Teaching and Mental Health

There’s no question that teaching is a stressful job on all levels – physically, mentally and emotionally. It takes a great deal of strength on all areas to function as a teacher in the modern British education system, between the ridiculous work load, the cultural of disrespect to learning and the constant barrage of people telling you that you’re wrong  or bad at your job it’s a wonder any of us survive at all. Add to that a mental health condition and you’re potentially talking disaster… or so you might think. 

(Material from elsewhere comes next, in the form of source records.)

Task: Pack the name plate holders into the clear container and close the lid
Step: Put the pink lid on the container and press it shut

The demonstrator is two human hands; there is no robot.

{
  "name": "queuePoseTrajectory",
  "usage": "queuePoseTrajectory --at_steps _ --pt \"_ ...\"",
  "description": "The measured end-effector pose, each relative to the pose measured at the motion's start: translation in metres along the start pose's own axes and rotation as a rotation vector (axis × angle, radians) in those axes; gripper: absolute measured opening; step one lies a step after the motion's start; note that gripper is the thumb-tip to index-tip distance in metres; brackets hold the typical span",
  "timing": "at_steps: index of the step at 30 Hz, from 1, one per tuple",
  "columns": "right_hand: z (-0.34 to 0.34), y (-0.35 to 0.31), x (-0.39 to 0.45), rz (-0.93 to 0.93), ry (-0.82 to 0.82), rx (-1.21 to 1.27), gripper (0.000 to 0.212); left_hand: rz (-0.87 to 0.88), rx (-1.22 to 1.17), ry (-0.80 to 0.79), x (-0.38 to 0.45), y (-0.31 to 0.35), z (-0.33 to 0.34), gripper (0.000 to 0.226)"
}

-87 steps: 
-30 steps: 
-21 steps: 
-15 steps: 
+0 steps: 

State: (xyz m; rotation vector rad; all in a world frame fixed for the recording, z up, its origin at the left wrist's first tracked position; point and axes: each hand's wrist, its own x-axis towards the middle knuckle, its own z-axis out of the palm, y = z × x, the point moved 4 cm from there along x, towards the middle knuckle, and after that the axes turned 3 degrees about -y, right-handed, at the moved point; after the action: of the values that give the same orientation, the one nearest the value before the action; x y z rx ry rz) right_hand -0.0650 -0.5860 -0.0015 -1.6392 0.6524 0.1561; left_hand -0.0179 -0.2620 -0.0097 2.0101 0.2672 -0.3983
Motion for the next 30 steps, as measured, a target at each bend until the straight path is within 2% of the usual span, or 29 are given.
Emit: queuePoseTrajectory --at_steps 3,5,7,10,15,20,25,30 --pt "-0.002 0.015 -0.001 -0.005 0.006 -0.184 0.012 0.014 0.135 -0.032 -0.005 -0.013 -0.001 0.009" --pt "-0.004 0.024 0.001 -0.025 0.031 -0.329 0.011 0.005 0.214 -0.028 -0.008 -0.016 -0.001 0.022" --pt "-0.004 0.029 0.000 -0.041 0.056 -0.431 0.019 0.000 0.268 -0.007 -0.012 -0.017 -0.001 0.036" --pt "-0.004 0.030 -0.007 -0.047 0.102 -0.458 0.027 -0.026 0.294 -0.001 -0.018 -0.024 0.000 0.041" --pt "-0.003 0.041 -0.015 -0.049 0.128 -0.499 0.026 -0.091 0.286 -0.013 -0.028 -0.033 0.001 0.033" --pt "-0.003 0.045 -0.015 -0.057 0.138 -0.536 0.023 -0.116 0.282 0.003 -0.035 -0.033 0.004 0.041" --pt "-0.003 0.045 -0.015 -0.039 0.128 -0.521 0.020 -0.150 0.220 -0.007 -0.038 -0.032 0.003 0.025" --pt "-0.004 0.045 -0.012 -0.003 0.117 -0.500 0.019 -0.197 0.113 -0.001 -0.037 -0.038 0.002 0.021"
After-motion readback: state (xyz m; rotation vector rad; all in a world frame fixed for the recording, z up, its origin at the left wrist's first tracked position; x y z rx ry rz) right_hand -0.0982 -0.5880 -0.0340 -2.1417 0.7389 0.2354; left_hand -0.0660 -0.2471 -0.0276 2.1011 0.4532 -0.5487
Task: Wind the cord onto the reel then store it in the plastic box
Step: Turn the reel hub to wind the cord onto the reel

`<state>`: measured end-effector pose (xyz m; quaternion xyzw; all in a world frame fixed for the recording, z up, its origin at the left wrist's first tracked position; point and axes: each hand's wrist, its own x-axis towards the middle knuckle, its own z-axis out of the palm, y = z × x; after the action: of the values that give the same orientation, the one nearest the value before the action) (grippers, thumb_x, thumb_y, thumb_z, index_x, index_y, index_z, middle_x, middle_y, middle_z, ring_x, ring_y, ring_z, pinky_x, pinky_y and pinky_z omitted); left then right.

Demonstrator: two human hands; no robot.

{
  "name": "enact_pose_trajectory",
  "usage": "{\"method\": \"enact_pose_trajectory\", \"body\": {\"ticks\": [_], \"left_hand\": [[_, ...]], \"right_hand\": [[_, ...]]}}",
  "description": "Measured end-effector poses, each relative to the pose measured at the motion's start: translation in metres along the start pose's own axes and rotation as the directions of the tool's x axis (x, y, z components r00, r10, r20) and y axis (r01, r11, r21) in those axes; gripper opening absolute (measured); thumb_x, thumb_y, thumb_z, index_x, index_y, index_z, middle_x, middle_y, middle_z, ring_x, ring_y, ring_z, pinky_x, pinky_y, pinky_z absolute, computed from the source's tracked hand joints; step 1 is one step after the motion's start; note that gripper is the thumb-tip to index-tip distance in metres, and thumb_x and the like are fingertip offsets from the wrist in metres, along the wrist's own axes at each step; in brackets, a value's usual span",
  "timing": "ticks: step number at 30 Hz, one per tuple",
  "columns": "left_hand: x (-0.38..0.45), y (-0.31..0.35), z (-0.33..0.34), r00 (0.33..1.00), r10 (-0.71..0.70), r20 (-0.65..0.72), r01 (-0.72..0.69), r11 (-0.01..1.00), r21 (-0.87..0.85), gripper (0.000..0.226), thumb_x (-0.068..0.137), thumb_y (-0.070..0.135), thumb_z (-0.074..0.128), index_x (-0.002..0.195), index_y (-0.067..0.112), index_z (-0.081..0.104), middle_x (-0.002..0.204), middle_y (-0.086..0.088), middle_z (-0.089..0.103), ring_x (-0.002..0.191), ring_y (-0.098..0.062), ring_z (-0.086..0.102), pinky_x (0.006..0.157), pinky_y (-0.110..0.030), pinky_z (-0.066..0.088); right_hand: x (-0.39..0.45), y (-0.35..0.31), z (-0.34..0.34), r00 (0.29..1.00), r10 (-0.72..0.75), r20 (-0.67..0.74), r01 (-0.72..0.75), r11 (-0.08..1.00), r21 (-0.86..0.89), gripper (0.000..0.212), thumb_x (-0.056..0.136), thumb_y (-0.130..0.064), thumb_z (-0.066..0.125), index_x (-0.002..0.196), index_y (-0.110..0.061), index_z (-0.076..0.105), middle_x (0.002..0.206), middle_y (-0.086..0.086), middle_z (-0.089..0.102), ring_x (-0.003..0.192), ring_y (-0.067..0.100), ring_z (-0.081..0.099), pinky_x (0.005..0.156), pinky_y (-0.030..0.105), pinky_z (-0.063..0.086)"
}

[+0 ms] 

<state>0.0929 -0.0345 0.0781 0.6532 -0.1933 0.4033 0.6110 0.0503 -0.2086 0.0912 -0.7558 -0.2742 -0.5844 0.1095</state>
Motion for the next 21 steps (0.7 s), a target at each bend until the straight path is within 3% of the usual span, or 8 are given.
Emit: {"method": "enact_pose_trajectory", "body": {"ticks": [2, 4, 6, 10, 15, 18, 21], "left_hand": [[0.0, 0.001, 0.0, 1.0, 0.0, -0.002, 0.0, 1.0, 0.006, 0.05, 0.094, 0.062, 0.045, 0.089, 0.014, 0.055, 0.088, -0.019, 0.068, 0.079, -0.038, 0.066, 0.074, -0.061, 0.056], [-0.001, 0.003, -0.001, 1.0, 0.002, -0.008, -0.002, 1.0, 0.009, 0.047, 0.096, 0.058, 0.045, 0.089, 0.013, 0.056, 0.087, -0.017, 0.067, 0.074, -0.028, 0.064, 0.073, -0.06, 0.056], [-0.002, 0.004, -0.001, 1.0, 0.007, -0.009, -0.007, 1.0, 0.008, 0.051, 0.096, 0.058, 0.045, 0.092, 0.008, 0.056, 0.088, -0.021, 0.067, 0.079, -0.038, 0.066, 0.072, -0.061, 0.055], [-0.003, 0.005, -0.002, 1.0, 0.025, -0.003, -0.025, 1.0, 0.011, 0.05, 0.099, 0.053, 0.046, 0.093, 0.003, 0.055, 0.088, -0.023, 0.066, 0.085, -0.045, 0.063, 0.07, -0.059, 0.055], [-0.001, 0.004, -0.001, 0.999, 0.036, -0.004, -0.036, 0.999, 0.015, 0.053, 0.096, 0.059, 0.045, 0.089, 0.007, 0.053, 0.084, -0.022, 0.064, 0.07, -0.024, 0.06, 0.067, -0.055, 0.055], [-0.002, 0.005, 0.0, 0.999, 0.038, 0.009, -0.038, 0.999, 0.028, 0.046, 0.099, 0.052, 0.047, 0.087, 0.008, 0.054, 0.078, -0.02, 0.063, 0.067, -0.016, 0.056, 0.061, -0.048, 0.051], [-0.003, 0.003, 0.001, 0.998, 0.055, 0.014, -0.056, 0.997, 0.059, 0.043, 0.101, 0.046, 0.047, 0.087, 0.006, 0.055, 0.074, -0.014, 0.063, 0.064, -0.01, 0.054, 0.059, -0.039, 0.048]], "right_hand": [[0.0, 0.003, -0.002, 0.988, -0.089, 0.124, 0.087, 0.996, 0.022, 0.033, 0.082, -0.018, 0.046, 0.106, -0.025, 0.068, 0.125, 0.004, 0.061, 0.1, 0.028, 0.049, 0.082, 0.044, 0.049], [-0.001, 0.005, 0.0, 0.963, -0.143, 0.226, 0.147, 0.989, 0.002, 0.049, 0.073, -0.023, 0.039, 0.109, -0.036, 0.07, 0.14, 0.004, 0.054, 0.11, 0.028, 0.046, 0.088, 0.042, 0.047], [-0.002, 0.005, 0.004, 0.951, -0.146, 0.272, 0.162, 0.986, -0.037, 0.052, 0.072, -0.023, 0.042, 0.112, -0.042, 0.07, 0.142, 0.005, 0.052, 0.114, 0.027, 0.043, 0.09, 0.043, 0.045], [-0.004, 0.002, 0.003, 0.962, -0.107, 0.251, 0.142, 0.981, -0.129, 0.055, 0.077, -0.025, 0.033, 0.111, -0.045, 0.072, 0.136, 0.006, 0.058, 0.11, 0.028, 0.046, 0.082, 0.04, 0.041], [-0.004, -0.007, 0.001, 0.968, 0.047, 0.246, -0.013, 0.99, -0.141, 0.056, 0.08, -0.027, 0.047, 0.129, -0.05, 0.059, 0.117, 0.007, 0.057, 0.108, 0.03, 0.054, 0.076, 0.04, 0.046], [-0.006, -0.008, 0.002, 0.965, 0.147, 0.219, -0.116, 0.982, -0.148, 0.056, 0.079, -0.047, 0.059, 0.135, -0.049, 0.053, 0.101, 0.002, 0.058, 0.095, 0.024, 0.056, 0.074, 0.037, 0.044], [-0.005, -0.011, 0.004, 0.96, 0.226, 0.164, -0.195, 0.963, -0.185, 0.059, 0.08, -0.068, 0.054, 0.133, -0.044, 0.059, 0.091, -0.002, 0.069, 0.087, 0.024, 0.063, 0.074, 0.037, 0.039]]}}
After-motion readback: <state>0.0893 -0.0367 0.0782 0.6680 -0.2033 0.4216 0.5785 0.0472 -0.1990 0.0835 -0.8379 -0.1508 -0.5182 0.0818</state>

I’ve been a clinical depressive longer than I’ve been a teacher and in my 8 year career have had more time off because of car accidents than I have as a direct result of my depression.  I turn into a nervous wreck around performance management time, more so than most and during the last inspection forgot how to sign my own initials simply because of the stress I was under. So why did I go into a high stress profession? Surely, it can’t be good for me, and surely it’s not good for the kids? Well, actually that’s bollocks. You see, Miss doesn’t get depressed. I generally don’t suffer from symptoms at school – on the drive there and back yes – but not in my class room. I suffer way more during the holidays than I do during term time.

I was born to teach, I love the kids and my job and I think I do it well. If i suffered from migraines we wouldn’t even be having this conversation – and what is depression if not another kind of severe head pain?  Would the teaching profession be better off without me? I don’t think so. I doubt it would be better off without all the other teachers who struggle with mental health issues either.